### Problem statement
Check every line of the material below for "camera". Give the number of lines that have it, and only that.

### Study material

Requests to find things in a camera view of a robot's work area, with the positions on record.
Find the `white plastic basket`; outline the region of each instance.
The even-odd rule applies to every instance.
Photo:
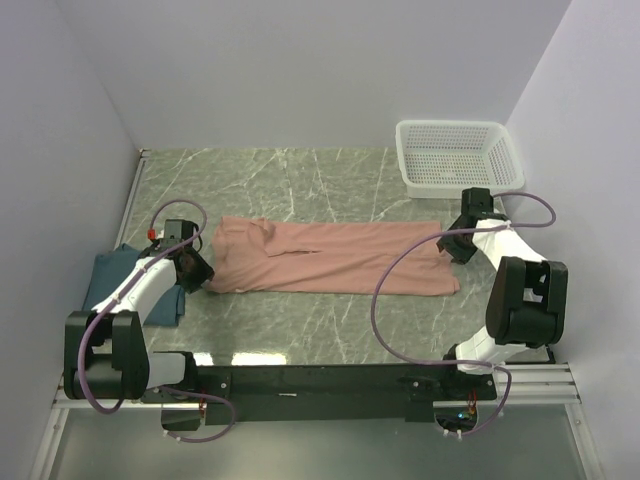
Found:
[[[396,146],[412,198],[460,198],[469,187],[499,193],[524,186],[520,159],[499,123],[405,120],[396,127]]]

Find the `gray floor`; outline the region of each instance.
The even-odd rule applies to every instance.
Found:
[[[161,432],[158,411],[72,410],[50,478],[585,479],[562,406],[507,408],[462,443],[442,438],[432,424],[401,420],[247,423],[201,445]]]
[[[409,199],[393,149],[187,149],[151,151],[145,162],[124,240],[143,248],[158,206],[192,199],[209,215],[203,256],[211,263],[209,240],[222,215],[291,222],[439,220],[447,228],[460,209],[457,201]],[[190,206],[170,207],[157,225],[167,216],[200,222]],[[393,346],[437,359],[484,324],[494,276],[489,262],[478,254],[454,270],[462,288],[453,296],[381,298],[381,330]],[[216,364],[234,357],[235,363],[394,361],[371,333],[369,305],[369,296],[358,295],[201,291],[188,297],[178,328],[145,327],[145,338],[151,350],[189,350]],[[521,359],[548,356],[541,350]]]

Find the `pink cloth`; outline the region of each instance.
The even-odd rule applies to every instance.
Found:
[[[270,290],[370,294],[391,261],[438,222],[283,223],[222,217],[213,235],[219,293]],[[409,254],[382,293],[450,295],[460,289],[435,241]]]

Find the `marble surface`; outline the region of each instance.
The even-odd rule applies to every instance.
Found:
[[[202,204],[209,215],[203,257],[222,215],[291,222],[439,220],[458,216],[452,200],[409,199],[394,149],[203,149],[150,151],[124,241],[143,248],[153,212],[174,198]],[[200,213],[169,207],[158,218]],[[454,265],[461,290],[452,296],[383,296],[380,328],[396,349],[439,359],[484,324],[494,272],[483,255]],[[335,364],[394,362],[369,323],[370,297],[251,292],[188,296],[178,328],[144,327],[150,350],[190,350],[215,364]],[[521,360],[547,361],[545,351]]]

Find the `purple cable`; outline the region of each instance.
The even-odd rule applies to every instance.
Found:
[[[217,440],[218,438],[222,437],[229,430],[231,430],[233,425],[236,423],[236,417],[237,417],[236,409],[233,406],[233,404],[229,400],[227,400],[226,398],[216,397],[215,395],[208,395],[206,393],[183,392],[182,390],[176,390],[175,388],[171,388],[171,387],[164,387],[163,386],[163,387],[159,387],[159,388],[160,388],[160,390],[162,390],[164,392],[167,392],[167,393],[171,393],[173,395],[186,395],[188,397],[203,398],[203,399],[208,400],[210,402],[222,403],[225,406],[227,406],[229,408],[229,410],[231,411],[231,420],[229,421],[229,424],[226,427],[224,427],[220,432],[216,433],[215,435],[211,435],[210,437],[204,437],[204,438],[185,438],[185,437],[181,437],[177,433],[167,432],[167,435],[169,435],[171,438],[175,438],[176,440],[178,440],[180,442],[185,442],[185,443],[206,443],[206,442],[210,442],[212,440]]]
[[[145,268],[152,267],[153,265],[158,263],[160,260],[165,258],[167,255],[193,242],[196,238],[200,236],[200,234],[204,231],[204,228],[207,226],[207,212],[204,211],[204,208],[202,208],[201,205],[191,200],[175,199],[175,200],[166,202],[160,206],[158,211],[153,215],[153,218],[151,219],[150,228],[153,228],[153,224],[155,223],[156,218],[158,218],[158,214],[162,210],[164,210],[166,207],[174,203],[188,203],[189,205],[193,205],[198,210],[200,210],[200,213],[202,213],[202,226],[200,230],[198,230],[195,234],[193,234],[192,237],[165,250],[157,257],[154,257],[153,260],[151,260],[149,263],[145,265]],[[131,278],[131,280],[129,280],[127,284],[124,287],[122,287],[122,289],[117,293],[118,298],[122,298],[124,295],[129,293],[129,291],[131,291],[134,285],[138,283],[138,280],[140,280],[140,278],[144,275],[144,273],[145,273],[144,270],[138,270],[136,274]],[[102,405],[100,405],[100,403],[98,403],[98,400],[96,400],[96,397],[94,397],[93,393],[91,392],[91,389],[89,388],[89,383],[87,382],[87,372],[85,370],[85,359],[86,359],[87,348],[89,347],[89,339],[91,338],[91,335],[93,334],[95,329],[98,327],[98,324],[104,318],[104,316],[107,313],[109,313],[117,304],[118,302],[116,300],[111,300],[105,308],[103,308],[100,312],[98,312],[98,314],[91,321],[86,331],[84,332],[84,335],[82,336],[82,340],[80,341],[80,349],[78,351],[78,379],[80,380],[80,387],[82,388],[82,393],[84,394],[85,398],[89,401],[89,403],[94,409],[96,409],[100,413],[104,413],[105,415],[117,412],[120,409],[120,405],[122,405],[122,402],[124,401],[124,399],[121,398],[120,400],[118,400],[118,403],[116,403],[116,405],[111,408],[103,407]]]
[[[380,277],[380,280],[378,280],[378,284],[376,285],[376,288],[373,291],[373,297],[371,299],[371,328],[373,329],[373,334],[378,339],[378,342],[380,342],[380,345],[382,345],[384,349],[394,357],[399,358],[400,360],[404,360],[405,362],[408,362],[408,363],[413,363],[416,365],[426,365],[426,366],[475,365],[475,366],[487,367],[492,370],[494,369],[499,370],[501,372],[504,372],[507,375],[507,385],[504,389],[504,394],[502,396],[502,399],[500,400],[500,403],[498,403],[498,406],[494,410],[494,412],[489,416],[489,418],[487,418],[480,425],[476,426],[473,430],[470,430],[468,432],[462,432],[463,436],[471,435],[473,433],[479,432],[480,430],[486,428],[489,424],[491,424],[498,417],[498,415],[500,415],[500,412],[504,408],[505,403],[507,403],[509,392],[511,391],[511,383],[513,380],[511,372],[507,368],[502,367],[500,365],[493,365],[490,362],[483,362],[480,360],[420,360],[417,358],[411,358],[403,353],[400,353],[394,350],[385,341],[385,339],[382,337],[382,334],[380,333],[380,330],[378,329],[378,324],[376,322],[376,304],[378,302],[378,296],[380,295],[380,290],[382,288],[383,283],[385,282],[385,280],[387,279],[391,271],[396,267],[396,265],[398,265],[398,263],[400,263],[413,250],[418,248],[420,245],[430,242],[431,240],[435,240],[436,238],[440,238],[440,237],[448,237],[451,235],[470,235],[474,233],[499,232],[501,230],[506,230],[508,228],[518,228],[518,227],[543,228],[543,227],[548,227],[550,225],[553,225],[553,223],[555,223],[556,221],[555,210],[547,201],[543,200],[537,195],[534,195],[532,193],[525,193],[525,192],[508,192],[508,193],[500,193],[500,194],[494,195],[494,197],[504,197],[504,196],[511,196],[511,195],[527,197],[527,198],[532,198],[536,200],[537,202],[541,203],[549,210],[549,213],[551,213],[551,219],[545,223],[512,223],[511,225],[498,225],[496,227],[490,227],[490,228],[461,228],[458,230],[448,230],[446,232],[438,232],[438,233],[429,235],[423,238],[422,240],[419,240],[418,242],[411,245],[403,253],[401,253],[398,258],[396,258],[393,262],[391,262],[391,264],[387,267],[387,269],[384,271],[384,273]]]

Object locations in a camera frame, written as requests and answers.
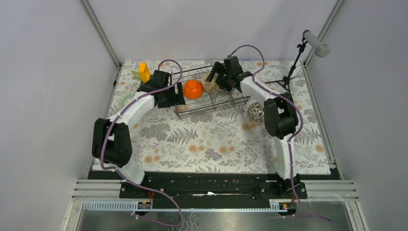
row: floral tablecloth
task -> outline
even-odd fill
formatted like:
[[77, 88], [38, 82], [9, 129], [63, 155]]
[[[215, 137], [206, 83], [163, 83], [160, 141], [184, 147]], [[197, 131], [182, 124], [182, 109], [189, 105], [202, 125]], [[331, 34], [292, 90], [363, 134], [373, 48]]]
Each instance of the floral tablecloth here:
[[[146, 62], [150, 72], [159, 61], [126, 61], [124, 63], [110, 114], [126, 104], [140, 85], [134, 74]], [[214, 61], [180, 61], [183, 70], [212, 65]], [[292, 62], [266, 62], [256, 77], [262, 82], [279, 80], [287, 75]], [[258, 61], [241, 61], [244, 71], [254, 72], [262, 66]], [[161, 70], [178, 72], [173, 63], [164, 63]], [[329, 165], [321, 141], [317, 117], [311, 105], [306, 81], [299, 65], [291, 81], [294, 103], [305, 118], [302, 132], [294, 140], [295, 168], [300, 174], [329, 174]], [[284, 93], [278, 84], [269, 84]], [[143, 119], [130, 128], [134, 159], [146, 171], [275, 173], [275, 144], [264, 123], [248, 115], [246, 105], [179, 119], [172, 108], [148, 111]], [[94, 170], [100, 170], [95, 159]]]

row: wire rack
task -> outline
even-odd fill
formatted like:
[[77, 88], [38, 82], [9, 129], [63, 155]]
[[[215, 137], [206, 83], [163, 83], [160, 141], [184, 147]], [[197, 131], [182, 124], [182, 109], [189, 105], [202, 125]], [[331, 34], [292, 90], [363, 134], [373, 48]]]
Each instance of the wire rack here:
[[[188, 80], [196, 79], [201, 82], [201, 77], [207, 71], [210, 71], [212, 66], [203, 66], [187, 71], [183, 71], [183, 77], [180, 82], [185, 84]], [[178, 73], [174, 73], [173, 80], [178, 77]], [[231, 92], [226, 90], [216, 90], [212, 93], [204, 91], [204, 94], [198, 99], [187, 99], [184, 97], [186, 104], [173, 106], [173, 111], [182, 119], [190, 116], [197, 116], [209, 112], [223, 110], [231, 107], [245, 105], [251, 97], [242, 94], [240, 91], [233, 89]]]

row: gray floor
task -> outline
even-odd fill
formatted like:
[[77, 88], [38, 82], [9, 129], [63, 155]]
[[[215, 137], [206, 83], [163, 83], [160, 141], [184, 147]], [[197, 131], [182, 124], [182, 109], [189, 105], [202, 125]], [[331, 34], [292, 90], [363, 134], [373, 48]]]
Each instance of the gray floor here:
[[[79, 231], [347, 231], [352, 230], [346, 207], [341, 202], [313, 202], [308, 206], [318, 215], [334, 221], [328, 224], [315, 218], [280, 218], [277, 213], [266, 212], [186, 212], [182, 226], [168, 228], [138, 219], [129, 212], [88, 211], [82, 213]], [[305, 214], [299, 208], [296, 214]], [[176, 223], [178, 213], [150, 212], [146, 216], [160, 221]]]

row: white wall
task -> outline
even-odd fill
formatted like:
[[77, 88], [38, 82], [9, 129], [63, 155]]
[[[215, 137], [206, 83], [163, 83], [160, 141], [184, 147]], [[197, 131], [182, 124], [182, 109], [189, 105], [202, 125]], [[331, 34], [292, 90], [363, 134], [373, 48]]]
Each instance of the white wall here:
[[348, 1], [315, 57], [313, 82], [343, 173], [370, 230], [406, 230], [408, 2]]
[[[294, 60], [303, 31], [318, 34], [336, 0], [90, 3], [122, 61], [220, 60], [242, 44], [258, 46], [267, 60]], [[256, 51], [247, 49], [238, 53], [240, 58], [260, 60]]]
[[0, 2], [0, 230], [60, 228], [114, 72], [78, 0]]

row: robotic arm
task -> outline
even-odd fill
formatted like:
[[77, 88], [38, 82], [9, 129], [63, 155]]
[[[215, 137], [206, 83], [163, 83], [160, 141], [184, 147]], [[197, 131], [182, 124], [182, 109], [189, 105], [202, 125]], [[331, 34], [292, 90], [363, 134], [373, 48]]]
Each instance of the robotic arm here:
[[[273, 95], [268, 94], [256, 85], [252, 80], [252, 73], [248, 71], [243, 72], [236, 56], [224, 59], [223, 64], [216, 62], [206, 81], [211, 81], [215, 73], [218, 74], [216, 83], [221, 89], [232, 90], [236, 88], [240, 92], [250, 95], [260, 104], [263, 104], [265, 109], [265, 127], [267, 132], [273, 137], [276, 145], [278, 155], [277, 174], [281, 179], [279, 182], [281, 191], [288, 190], [291, 187], [288, 139], [295, 132], [296, 125], [298, 124], [295, 109], [286, 101], [279, 97], [273, 97]], [[139, 98], [146, 92], [167, 86], [168, 80], [171, 81], [169, 73], [155, 70], [152, 79], [146, 84], [141, 85], [134, 99]], [[264, 84], [262, 84], [262, 87], [274, 92]], [[129, 127], [133, 127], [137, 121], [155, 105], [158, 105], [160, 108], [185, 104], [181, 83], [177, 84], [177, 88], [178, 94], [175, 94], [173, 87], [162, 92], [154, 93], [153, 95], [145, 96], [138, 101], [131, 102], [109, 119], [98, 119], [94, 127], [92, 155], [96, 158], [100, 158], [103, 139], [106, 136], [107, 128], [114, 119], [119, 116], [106, 145], [104, 162], [109, 165], [117, 166], [127, 179], [132, 180], [136, 184], [140, 184], [143, 180], [144, 172], [130, 159], [132, 146]], [[282, 96], [293, 101], [290, 93], [284, 93]], [[293, 170], [295, 171], [293, 173], [293, 179], [295, 185], [297, 185], [300, 182], [300, 177], [297, 174], [297, 170], [295, 168], [293, 168]]]

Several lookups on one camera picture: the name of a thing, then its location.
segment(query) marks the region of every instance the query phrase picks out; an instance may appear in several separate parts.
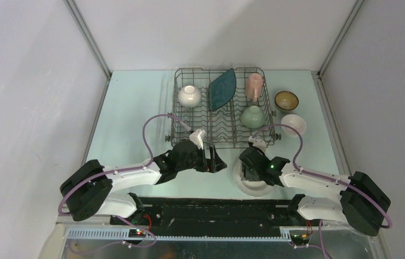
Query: metal wire rack
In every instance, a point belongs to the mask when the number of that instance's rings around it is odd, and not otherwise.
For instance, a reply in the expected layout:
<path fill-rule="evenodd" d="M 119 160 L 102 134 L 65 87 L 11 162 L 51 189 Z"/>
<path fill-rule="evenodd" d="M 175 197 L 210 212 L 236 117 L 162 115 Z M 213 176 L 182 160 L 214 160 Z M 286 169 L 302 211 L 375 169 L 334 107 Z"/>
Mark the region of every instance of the metal wire rack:
<path fill-rule="evenodd" d="M 273 113 L 267 93 L 267 83 L 264 71 L 258 67 L 238 67 L 234 69 L 237 79 L 237 88 L 234 97 L 223 107 L 216 111 L 209 109 L 210 83 L 226 70 L 205 70 L 198 67 L 180 68 L 175 72 L 172 114 L 181 118 L 191 128 L 203 128 L 207 131 L 206 143 L 217 144 L 217 148 L 246 148 L 248 137 L 257 129 L 250 129 L 242 125 L 240 116 L 244 110 L 257 105 L 266 116 L 264 125 L 273 123 Z M 252 101 L 245 96 L 246 79 L 252 73 L 259 73 L 264 79 L 263 90 L 257 101 Z M 192 85 L 201 91 L 202 101 L 194 108 L 183 107 L 177 96 L 182 87 Z M 172 145 L 189 136 L 186 129 L 177 121 L 172 121 L 170 136 L 167 140 Z M 263 131 L 260 136 L 272 145 L 277 139 L 274 127 Z"/>

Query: blue plate
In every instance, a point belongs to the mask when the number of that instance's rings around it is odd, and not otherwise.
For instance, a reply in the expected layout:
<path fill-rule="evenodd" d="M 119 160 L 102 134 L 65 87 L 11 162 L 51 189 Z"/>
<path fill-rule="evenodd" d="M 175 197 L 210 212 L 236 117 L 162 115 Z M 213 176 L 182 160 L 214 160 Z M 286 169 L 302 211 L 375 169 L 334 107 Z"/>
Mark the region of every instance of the blue plate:
<path fill-rule="evenodd" d="M 210 110 L 214 111 L 227 104 L 236 94 L 236 74 L 229 69 L 215 79 L 209 86 Z"/>

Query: pink mug
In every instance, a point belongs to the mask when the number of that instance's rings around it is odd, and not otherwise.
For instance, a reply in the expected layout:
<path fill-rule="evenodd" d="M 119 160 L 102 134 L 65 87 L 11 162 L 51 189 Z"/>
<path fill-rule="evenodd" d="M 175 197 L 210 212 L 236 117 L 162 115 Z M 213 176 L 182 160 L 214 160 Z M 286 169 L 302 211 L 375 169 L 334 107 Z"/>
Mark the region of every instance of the pink mug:
<path fill-rule="evenodd" d="M 263 89 L 264 80 L 263 77 L 258 73 L 251 74 L 246 80 L 245 95 L 257 101 L 261 95 L 261 90 Z"/>

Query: light blue tabletop
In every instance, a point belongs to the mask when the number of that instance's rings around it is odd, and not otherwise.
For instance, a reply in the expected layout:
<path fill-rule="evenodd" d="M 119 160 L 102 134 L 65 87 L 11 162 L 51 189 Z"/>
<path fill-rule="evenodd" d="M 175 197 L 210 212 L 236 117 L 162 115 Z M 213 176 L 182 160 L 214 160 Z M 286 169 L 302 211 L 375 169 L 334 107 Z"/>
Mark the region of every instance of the light blue tabletop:
<path fill-rule="evenodd" d="M 303 135 L 304 148 L 298 164 L 339 174 L 311 72 L 264 72 L 272 102 L 276 93 L 282 90 L 291 91 L 299 98 L 299 106 L 292 113 L 304 118 L 307 130 Z M 98 159 L 104 166 L 127 167 L 149 158 L 142 141 L 142 126 L 151 116 L 172 111 L 173 84 L 174 71 L 114 71 L 87 159 Z M 271 107 L 277 111 L 274 121 L 279 123 L 284 114 L 273 103 Z M 157 118 L 148 124 L 146 138 L 154 156 L 172 148 L 169 142 L 164 141 L 170 133 L 170 124 L 171 119 L 167 118 Z M 299 140 L 288 137 L 279 127 L 276 131 L 282 133 L 282 140 L 269 146 L 266 155 L 270 159 L 281 156 L 291 160 L 299 147 Z M 258 199 L 242 193 L 232 179 L 234 161 L 242 149 L 217 151 L 228 168 L 216 174 L 186 170 L 167 183 L 137 186 L 124 192 L 154 197 Z M 277 186 L 271 194 L 260 199 L 291 199 L 296 193 L 311 194 Z"/>

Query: wall
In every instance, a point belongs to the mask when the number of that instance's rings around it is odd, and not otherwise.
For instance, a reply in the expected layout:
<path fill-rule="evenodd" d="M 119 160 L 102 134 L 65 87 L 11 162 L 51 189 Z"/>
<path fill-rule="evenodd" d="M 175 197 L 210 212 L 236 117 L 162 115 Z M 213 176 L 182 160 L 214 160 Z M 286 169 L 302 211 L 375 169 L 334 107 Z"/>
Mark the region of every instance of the wall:
<path fill-rule="evenodd" d="M 355 0 L 77 1 L 113 70 L 317 70 Z"/>
<path fill-rule="evenodd" d="M 366 1 L 324 83 L 353 168 L 389 195 L 393 258 L 405 258 L 405 1 Z"/>
<path fill-rule="evenodd" d="M 0 1 L 0 258 L 37 258 L 104 85 L 63 1 Z"/>

### Result below
3